Details and Complexity

What is the first thing almost every training course in routing protocols begin with? Building adjacencies. What is considered the “deep stuff” in routing protocols? Knowing packet formats and processes down to the bit level. What is considered the place where the rubber meets the road? How to configure the protocol.

I’m not trying to cast aspersions at widely available training, but I sense we have this all wrong—and this is a sense I’ve had ever since my first book was released in 1999. It’s always hard for me to put my finger on why I consider this way of thinking about network engineering less-than-optimal, or why we approach training this way.

This, however, is one thing I think is going on here—

The typical program aims to counter the inherent complexity of the decision by providing in-depth information. By providing such extremely detailed and complex information, these interventions try to enable people to make perfect decisions.

We believe that by knowing ever-deeper reaches of detail about a protocol, we are not only more educated engineers, but we will be able to make better decisions in the design and troubleshooting spaces.

To some degree, we think we are managing the complexity of the protocol by “making our knowledge practical”—by knowing the bits, bytes, and configurations. This natural tendency to “dig in,” to learn more detail, turns out to be counterproductive. Continuing from the same article—

The scientific opinion of many psychologists and behavioral scientists suggests the key to time-sensitive decision making in complex and chaotic situations is simplicity, not complexity.
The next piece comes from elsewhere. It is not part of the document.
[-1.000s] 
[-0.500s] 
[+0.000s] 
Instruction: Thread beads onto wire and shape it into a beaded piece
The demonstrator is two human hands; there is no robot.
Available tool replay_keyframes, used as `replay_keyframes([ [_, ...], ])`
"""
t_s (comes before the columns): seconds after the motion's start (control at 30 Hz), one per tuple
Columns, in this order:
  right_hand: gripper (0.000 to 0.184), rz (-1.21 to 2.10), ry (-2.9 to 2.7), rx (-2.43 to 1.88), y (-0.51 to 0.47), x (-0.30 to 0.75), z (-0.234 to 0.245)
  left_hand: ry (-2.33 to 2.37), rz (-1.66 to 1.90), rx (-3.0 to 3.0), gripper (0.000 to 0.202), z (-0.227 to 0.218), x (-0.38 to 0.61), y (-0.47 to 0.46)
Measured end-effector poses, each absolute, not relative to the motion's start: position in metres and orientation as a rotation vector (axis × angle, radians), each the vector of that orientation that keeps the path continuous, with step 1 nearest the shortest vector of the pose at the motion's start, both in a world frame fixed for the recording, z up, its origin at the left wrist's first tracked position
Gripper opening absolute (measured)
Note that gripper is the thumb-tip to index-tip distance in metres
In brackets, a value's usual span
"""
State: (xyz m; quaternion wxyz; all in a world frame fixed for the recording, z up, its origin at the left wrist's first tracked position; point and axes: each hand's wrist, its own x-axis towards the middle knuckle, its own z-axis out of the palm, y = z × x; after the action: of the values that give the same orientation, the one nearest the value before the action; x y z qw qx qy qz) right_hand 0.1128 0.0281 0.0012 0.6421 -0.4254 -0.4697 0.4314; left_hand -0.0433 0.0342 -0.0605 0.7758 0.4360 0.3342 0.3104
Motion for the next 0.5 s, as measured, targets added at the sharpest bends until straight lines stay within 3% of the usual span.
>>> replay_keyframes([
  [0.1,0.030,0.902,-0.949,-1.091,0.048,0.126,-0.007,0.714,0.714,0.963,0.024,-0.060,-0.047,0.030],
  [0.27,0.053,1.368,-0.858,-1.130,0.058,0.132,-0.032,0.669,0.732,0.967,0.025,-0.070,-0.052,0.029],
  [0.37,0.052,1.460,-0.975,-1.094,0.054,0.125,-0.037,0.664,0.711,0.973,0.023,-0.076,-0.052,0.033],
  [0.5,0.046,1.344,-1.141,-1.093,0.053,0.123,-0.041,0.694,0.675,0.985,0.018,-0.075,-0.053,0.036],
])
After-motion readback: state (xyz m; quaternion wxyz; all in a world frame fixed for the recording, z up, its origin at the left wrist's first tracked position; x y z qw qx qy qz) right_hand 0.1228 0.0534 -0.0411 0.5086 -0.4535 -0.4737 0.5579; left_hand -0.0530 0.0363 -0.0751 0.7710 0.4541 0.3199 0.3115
Simple-to-remember rules of thumb, or heuristics, speed the cognitive process, enabling faster decisionmaking and action. Recognizing that heuristics have limitations and are not a substitute for basic research and analysis, they nevertheless help break complexity-induced paralysis and support the development of good plans that can achieve timely and acceptable results. The best heuristics capture useful information in an intuitive, easy-to-recall way. Their utility is in assisting decision makers in complex and chaotic situations to make better and timelier decisions.

Knowing why a protocol works the way it does—understanding what it’s doing and why—from an abstract perspective is, I believe, a more important skill for the average network engineer than knowing the bits and bytes—or the configuration.

Abstract correctly—but abstract more. Get back to the basics and know why things work the way they do. It’s easier to fill in the details if you know the how and why.

Ambiguity and complexity: once more into the breach

Recent research into the text of RFCs versus the security of the protocols described came to this conclusion—

While not conclusive, this suggests that there may be some correlation between the level of ambiguity in RFCs and subsequent implementation security flaws.

This should come as no surprise to network engineers—after all, complexity is the enemy of security. Beyond the novel ways the authors use to understand the shape of the world of RFCs (you should really read the paper; it’s really interesting), this desire to increase security by decreasing the ambiguity of specifications is fascinating. We often think that writing better specifications requires having better requirements, but down this path only lies despair.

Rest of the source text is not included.